» To do:
Search the listing for the word "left" and return each line that contains it.
[Start of section]
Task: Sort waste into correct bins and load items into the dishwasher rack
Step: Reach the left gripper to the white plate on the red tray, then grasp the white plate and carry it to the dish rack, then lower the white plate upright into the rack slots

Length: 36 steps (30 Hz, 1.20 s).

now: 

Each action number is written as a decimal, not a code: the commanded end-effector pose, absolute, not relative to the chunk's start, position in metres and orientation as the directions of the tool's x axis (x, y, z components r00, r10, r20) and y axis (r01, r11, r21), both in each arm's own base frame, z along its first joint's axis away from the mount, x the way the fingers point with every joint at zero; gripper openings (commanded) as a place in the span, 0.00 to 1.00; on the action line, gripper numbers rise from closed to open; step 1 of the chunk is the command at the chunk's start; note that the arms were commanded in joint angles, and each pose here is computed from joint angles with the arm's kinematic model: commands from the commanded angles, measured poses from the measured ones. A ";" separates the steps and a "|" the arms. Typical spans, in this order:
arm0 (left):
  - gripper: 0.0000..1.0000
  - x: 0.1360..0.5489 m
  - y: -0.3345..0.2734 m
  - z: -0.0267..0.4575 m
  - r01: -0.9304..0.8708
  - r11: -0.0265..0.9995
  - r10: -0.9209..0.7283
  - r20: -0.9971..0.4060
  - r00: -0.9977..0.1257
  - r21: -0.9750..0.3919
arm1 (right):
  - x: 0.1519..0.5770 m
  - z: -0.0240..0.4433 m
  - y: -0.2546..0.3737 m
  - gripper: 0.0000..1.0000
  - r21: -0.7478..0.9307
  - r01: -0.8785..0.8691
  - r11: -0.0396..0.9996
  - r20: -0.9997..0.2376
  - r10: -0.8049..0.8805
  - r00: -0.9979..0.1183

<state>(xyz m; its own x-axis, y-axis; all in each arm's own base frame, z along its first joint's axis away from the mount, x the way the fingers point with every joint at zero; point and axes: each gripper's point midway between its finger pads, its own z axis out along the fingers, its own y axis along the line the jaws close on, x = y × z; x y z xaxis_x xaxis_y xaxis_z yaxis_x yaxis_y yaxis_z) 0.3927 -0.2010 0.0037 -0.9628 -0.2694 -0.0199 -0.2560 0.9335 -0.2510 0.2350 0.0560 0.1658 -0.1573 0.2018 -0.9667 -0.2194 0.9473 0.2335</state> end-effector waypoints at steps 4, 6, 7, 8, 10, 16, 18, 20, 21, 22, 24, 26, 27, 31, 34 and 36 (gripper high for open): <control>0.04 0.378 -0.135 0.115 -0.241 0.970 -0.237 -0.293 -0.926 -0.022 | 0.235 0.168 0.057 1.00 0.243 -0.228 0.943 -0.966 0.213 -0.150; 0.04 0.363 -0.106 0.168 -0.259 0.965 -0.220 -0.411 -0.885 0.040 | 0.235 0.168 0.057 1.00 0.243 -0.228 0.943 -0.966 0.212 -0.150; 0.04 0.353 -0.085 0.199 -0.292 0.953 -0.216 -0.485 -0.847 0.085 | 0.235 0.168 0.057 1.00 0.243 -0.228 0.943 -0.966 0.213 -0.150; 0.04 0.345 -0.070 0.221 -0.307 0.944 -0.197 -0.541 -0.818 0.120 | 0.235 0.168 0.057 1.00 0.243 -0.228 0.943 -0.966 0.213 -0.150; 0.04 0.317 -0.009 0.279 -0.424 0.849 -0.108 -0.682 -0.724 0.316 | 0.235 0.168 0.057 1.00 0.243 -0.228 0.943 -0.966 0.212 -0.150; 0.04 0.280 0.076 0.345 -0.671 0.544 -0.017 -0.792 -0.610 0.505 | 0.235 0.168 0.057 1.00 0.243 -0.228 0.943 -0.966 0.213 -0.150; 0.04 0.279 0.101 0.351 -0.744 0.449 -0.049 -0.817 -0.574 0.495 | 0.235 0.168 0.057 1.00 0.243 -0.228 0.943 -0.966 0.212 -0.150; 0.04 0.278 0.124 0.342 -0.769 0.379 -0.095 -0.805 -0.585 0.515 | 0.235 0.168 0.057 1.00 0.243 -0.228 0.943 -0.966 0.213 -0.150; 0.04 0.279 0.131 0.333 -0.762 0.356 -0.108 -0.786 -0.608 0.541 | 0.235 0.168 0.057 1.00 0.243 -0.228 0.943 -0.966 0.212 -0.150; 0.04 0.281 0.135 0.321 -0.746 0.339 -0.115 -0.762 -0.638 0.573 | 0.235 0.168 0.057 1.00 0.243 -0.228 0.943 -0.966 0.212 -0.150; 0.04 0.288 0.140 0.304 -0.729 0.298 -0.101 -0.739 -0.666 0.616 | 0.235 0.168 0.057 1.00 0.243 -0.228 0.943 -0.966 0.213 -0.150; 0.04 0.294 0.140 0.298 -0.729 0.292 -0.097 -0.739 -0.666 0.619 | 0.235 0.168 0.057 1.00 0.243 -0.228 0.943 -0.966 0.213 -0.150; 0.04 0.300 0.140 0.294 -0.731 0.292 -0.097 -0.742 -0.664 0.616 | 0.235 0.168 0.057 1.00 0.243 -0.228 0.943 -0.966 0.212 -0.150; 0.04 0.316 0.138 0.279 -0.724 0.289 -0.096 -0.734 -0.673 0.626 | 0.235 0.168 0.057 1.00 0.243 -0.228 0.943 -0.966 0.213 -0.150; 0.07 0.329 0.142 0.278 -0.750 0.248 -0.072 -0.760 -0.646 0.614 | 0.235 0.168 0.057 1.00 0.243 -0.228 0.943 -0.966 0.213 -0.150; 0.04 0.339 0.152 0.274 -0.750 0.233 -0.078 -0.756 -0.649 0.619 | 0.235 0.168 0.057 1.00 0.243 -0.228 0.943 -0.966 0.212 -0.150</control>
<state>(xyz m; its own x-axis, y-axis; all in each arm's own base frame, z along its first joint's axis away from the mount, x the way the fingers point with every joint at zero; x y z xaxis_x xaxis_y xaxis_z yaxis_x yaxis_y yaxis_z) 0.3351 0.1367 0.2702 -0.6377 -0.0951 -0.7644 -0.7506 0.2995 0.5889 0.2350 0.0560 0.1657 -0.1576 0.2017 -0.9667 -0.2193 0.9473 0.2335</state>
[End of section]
» Reply:
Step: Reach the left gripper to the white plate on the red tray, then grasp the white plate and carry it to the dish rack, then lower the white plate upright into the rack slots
arm0 (left):

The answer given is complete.